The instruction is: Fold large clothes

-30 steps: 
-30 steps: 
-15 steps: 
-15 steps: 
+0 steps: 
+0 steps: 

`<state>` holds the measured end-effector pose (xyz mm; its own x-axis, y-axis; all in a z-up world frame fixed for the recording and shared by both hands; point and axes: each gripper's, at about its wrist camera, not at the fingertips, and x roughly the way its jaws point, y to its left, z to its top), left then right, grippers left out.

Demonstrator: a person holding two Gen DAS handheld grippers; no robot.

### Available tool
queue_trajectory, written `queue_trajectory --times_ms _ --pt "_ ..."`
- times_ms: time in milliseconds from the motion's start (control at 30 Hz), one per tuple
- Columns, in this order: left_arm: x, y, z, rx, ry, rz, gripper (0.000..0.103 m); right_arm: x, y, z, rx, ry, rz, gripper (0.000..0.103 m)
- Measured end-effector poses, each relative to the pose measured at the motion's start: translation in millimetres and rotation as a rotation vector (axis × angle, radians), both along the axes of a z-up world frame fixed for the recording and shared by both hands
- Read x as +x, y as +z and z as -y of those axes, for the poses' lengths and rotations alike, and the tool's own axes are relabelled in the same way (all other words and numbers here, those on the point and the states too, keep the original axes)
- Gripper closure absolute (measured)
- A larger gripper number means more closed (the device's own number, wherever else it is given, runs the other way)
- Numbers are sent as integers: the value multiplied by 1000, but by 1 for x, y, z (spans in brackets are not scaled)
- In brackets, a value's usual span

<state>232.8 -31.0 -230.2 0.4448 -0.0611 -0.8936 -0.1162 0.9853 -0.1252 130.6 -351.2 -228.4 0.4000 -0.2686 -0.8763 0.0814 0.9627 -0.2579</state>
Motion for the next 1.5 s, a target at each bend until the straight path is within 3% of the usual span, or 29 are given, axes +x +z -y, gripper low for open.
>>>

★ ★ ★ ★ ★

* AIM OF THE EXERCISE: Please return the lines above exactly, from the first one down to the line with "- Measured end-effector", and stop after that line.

* TASK SOLUTION:
The instruction is: Fold large clothes

-30 steps: 
-30 steps: 
-15 steps: 
-15 steps: 
+0 steps: 
+0 steps: 

`<state>` holds the measured end-effector pose (xyz mm; its own x-axis, y-axis; all in a z-up world frame fixed for the recording and shared by both hands; point and axes: each gripper's, at about its wrist camera, not at the fingertips, and x roughly the way its jaws point, y to its left, z to its top), left then right, grippers left out.

Demonstrator: a person holding two Gen DAS handheld grippers; no robot.

### Available tool
queue_trajectory, written `queue_trajectory --times_ms _ --pt "_ ..."`
- times_ms: time in milliseconds from the motion's start (control at 30 Hz), one per tuple
- Columns, in this order: left_arm: x, y, z, rx, ry, rz, gripper (0.000..0.103 m); right_arm: x, y, z, rx, ry, rz, gripper (0.000..0.103 m)
- Measured end-effector poses, each relative to the pose measured at the motion's start: translation in millimetres and rotation as a rotation vector (axis × angle, radians), both along the axes of a z-up world frame fixed for the recording and shared by both hands

What the exercise asked for is complete.